1948 — Montigny-En-Gohelle — France

CREPIN.Fleury-Joseph.1504CREPIN.Fleury-Joseph.0107CREPIN.Fleury-Joseph.0880CREPIN.Fleury-Joseph.1503bis

Marié et père de deux filles, Fleury Joseph Crépin exerce les professions de quincailler, plombier-zingueur, installateur et réparateur de pompes ainsi que sourcier. En 1931, le comptable aux mines de Courrières lui fait connaître le cercle spirite de Douai dont il devient membre. Crépin y admire les œuvres spirites d’Augustin Lesage et de Victor Simon. L’année suivante, il découvre son don de guérisseur, capable de traiter à distance par télépathie. Il reçoit aussi chez lui de nombreux malades, qu’il soigne gratuitement. Dans une lettre à André Breton, il affirme « soigner par imposition des mains » et recevoir « jusqu’à quarante personnes par jour ».
En 1938, alors qu’il recopie une partition musicale, Crépin réalise sa première improvisation graphique, sa main ayant arrêté de lui obéir. Inspiré par ses anges gardiens, il produit, en neuf ans, trois cent quarante-cinq tableaux – des huiles sur toile peintes d’après des esquisses dessinées, puis transposées et agrandies à l’aide d’un compas, d’une règle et d’un mètre. D’une symétrie hypnotique et d’une perfection quasi mécanique, ils se présentent comme des architectures composées de gouttes perlées, parfaitement calibrées, dont l’exécution suit une technique restée secrète.

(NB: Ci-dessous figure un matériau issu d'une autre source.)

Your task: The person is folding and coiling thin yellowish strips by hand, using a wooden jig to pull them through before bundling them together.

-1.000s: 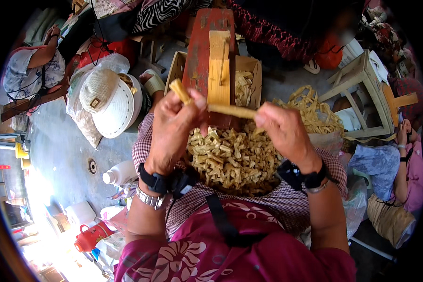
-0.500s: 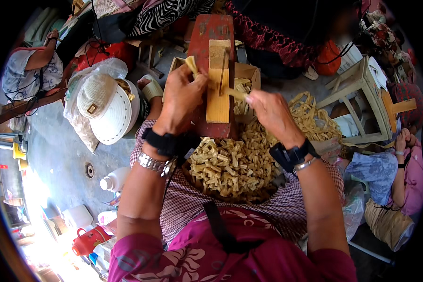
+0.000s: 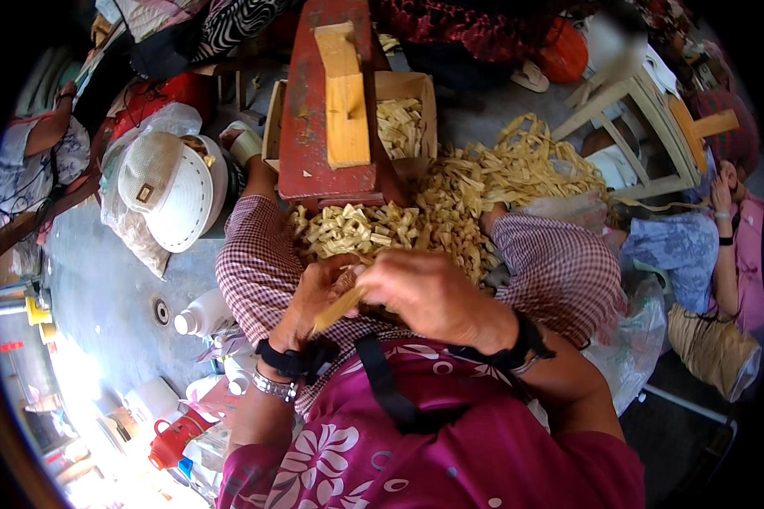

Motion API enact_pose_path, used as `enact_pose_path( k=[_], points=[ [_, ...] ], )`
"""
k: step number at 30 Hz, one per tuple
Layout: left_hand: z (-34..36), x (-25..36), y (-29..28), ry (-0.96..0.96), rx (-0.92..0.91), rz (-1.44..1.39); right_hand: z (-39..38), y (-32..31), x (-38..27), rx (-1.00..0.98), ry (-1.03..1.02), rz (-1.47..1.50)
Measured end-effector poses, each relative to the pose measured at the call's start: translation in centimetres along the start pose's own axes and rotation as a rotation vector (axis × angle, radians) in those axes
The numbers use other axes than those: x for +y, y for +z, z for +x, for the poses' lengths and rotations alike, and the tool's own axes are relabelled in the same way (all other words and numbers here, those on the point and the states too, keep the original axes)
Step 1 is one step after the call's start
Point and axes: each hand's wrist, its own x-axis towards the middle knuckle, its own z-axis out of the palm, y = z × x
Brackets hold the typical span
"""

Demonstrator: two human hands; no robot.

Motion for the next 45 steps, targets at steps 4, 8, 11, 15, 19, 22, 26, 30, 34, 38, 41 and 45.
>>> enact_pose_path(
  k=[4,8,11,15,19,22,26,30,34,38,41,45],
  points=[
    [-0.2,0.5,2.6,-0.194,-0.048,-0.324,-2.3,3.8,-0.7,-0.074,-0.021,0.03],
    [0.3,0.5,4.0,-0.313,-0.076,-0.803,-4.4,5.1,-1.6,-0.264,0.122,0.271],
    [0.7,0.8,4.2,-0.261,-0.028,-0.881,-4.7,4.6,-1.9,-0.244,0.189,0.54],
    [-0.7,0.8,3.8,-0.167,0.1,-0.53,-5.4,4.3,-2.2,-0.136,0.441,0.74],
    [-1.8,0.3,4.1,-0.068,0.203,-0.411,-5.7,4.2,-0.5,0.355,0.484,0.611],
    [-3.1,0.3,4.4,-0.018,0.214,-0.174,-5.8,5.0,-0.4,0.498,0.556,0.379],
    [-3.8,0.4,4.8,-0.129,0.137,-0.371,-5.7,4.7,0.0,0.376,0.383,0.094],
    [-3.9,2.0,5.5,-0.164,0.065,-0.461,-5.2,4.2,-0.7,0.365,0.509,0.33],
    [-4.4,2.0,4.6,-0.081,0.029,-0.315,-4.9,4.9,-0.6,0.37,0.55,0.307],
    [-4.9,2.9,5.0,0.579,0.396,0.562,-4.6,4.8,0.0,0.279,0.611,0.31],
    [-5.1,3.8,5.2,0.762,0.442,0.85,-4.7,4.8,0.6,0.18,0.671,0.476],
    [-5.7,3.6,5.4,0.737,0.329,0.83,-6.2,4.0,2.4,-0.077,0.687,0.442]
  ],
)
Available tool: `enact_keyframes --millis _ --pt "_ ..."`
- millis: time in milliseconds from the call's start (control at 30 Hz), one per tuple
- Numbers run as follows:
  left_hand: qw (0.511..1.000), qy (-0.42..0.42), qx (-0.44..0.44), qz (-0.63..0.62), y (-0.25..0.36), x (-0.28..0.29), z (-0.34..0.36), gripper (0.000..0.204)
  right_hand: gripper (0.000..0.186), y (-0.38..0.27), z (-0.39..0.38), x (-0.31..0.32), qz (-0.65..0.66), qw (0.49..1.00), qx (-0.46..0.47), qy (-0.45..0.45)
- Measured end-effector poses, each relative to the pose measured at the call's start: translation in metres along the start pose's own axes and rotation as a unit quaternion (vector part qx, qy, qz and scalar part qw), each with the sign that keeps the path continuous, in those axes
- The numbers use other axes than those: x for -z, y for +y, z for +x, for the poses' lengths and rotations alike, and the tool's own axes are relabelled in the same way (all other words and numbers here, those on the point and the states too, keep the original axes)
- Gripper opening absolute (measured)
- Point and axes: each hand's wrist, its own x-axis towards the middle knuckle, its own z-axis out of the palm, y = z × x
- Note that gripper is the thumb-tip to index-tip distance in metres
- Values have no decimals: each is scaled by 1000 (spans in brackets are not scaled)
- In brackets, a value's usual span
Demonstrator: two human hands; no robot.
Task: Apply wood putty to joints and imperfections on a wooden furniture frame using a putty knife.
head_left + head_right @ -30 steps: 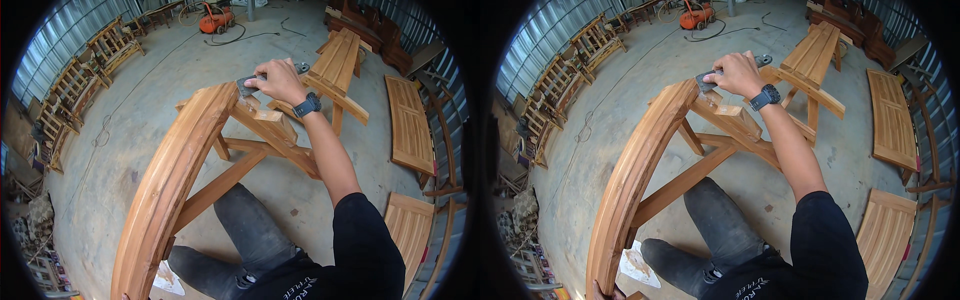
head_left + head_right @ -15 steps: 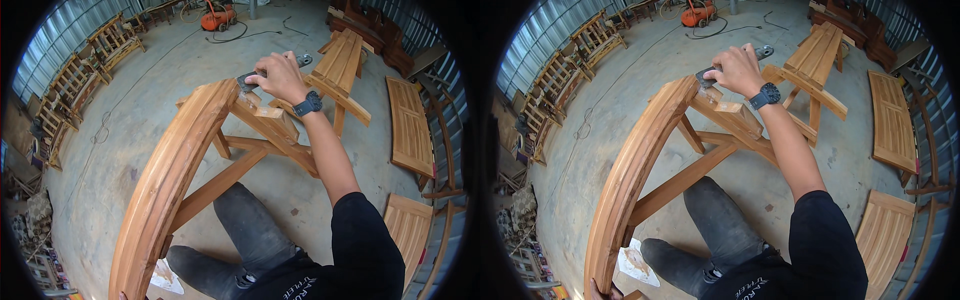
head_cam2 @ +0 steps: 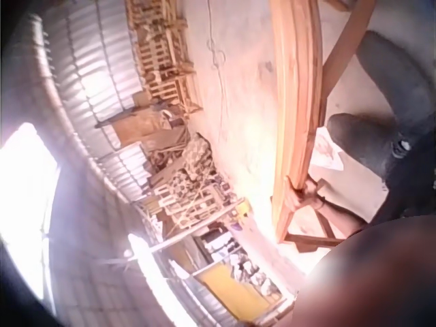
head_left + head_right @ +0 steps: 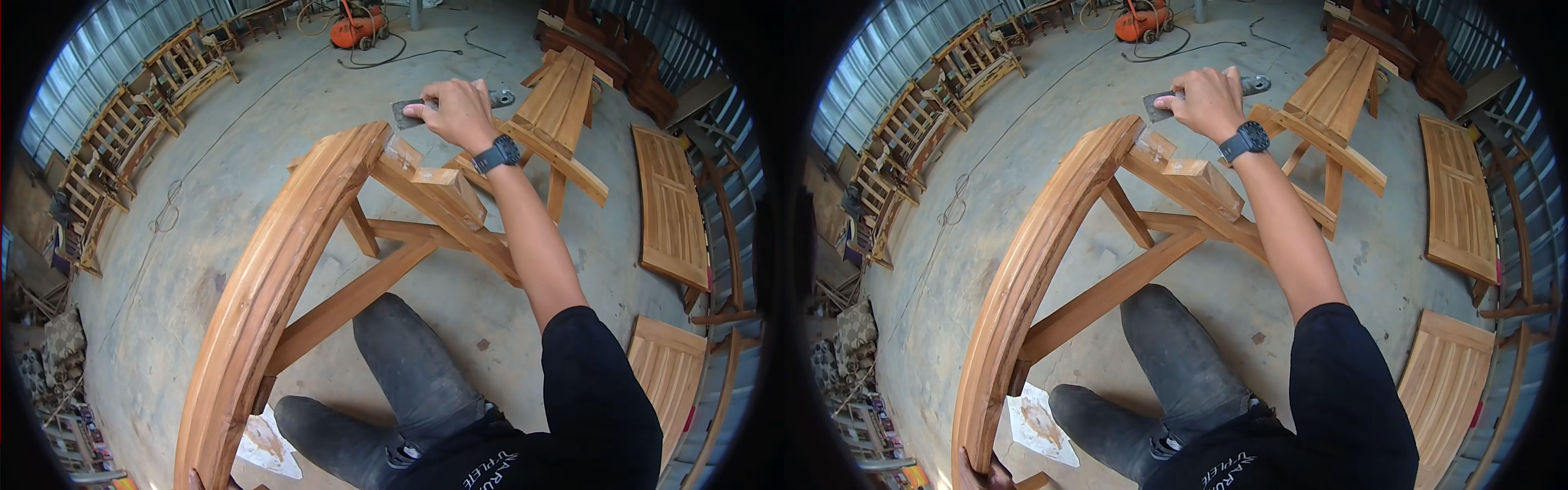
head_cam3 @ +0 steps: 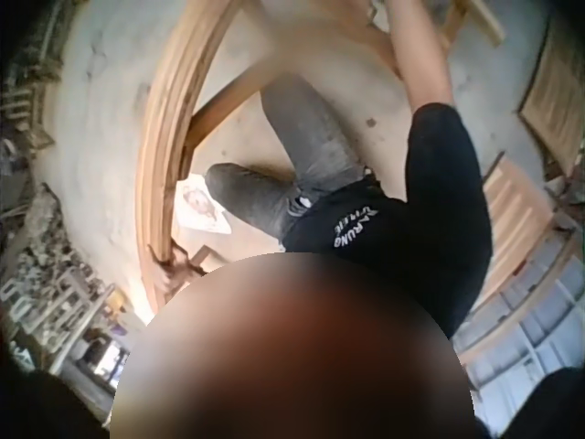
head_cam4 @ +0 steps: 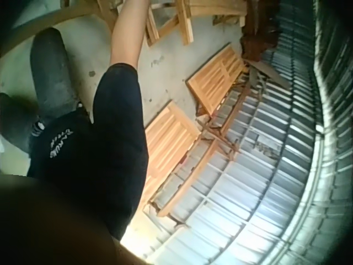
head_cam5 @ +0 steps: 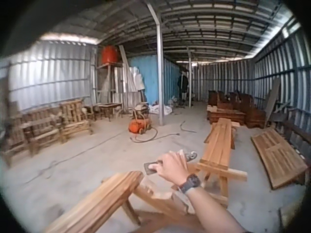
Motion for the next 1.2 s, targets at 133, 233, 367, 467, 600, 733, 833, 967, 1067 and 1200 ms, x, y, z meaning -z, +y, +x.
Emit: enact_keyframes --millis 133,233,367,467,600,733,833,967,1067,1200 --pt "999 19 1 -28 5 -1 7 52 38 -10 2 4 48 999 6 -12" --pt "1000 21 2 -23 6 -1 4 51 39 -8 9 2 39 999 19 -19" --pt "1000 -17 15 -13 2 -4 -5 51 40 24 -5 15 -23 998 -66 -3" --pt "1000 14 14 -22 5 1 5 52 43 -21 -48 46 160 971 -166 56" --pt "990 -113 88 -9 -5 10 -13 44 50 -83 -143 83 472 869 -142 -35" --pt "992 -91 80 -44 -1 -7 -8 44 55 -130 -221 31 651 646 -164 -365" --pt "990 -99 90 -36 -1 -4 -12 43 59 -170 -252 -15 534 790 -103 -283" --pt "990 -108 90 -21 -2 5 -15 43 61 -195 -254 -27 471 841 -82 -255" --pt "989 -114 90 -14 -1 7 -15 44 62 -208 -252 -26 469 859 -14 -204" --pt "990 -113 85 -26 1 7 -11 43 63 -233 -253 -27 464 869 -8 -170"
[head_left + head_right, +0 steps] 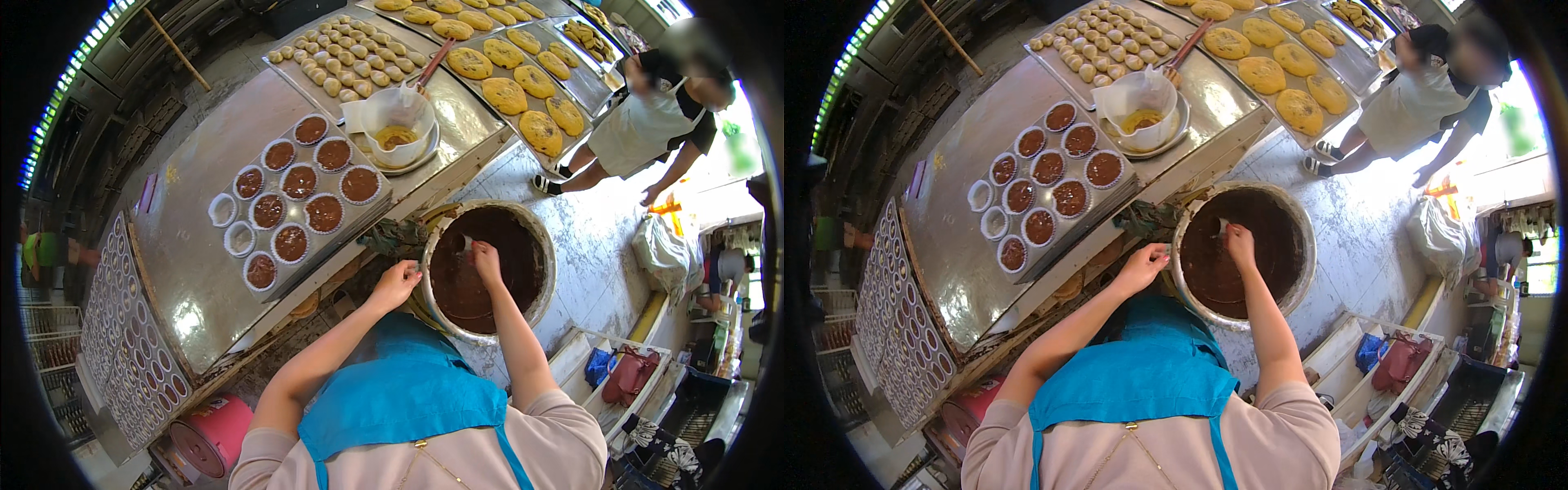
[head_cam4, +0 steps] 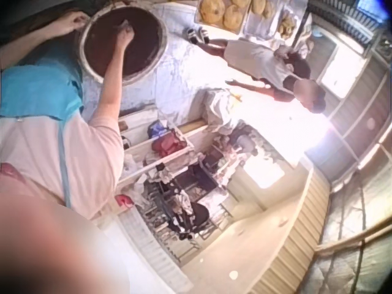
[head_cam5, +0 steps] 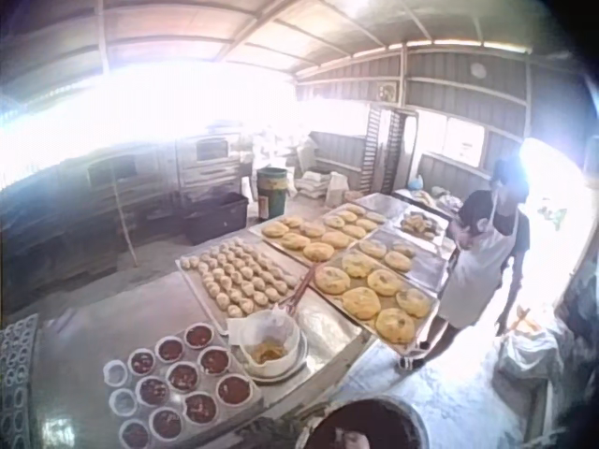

L’année 1939 constitue un moment paroxystique dans la vie de Crépin. Il rapporte avoir entendu des voix lui prédire : « Lorsque tu auras peint 300 tableaux, la guerre prendra fin. Après celle-ci, tu produiras 45 tableaux remarquables et le monde sera pacifié. ». Deux tableaux demeurèrent inachevés, et une paix durable sur Terre ne se réalisa jamais.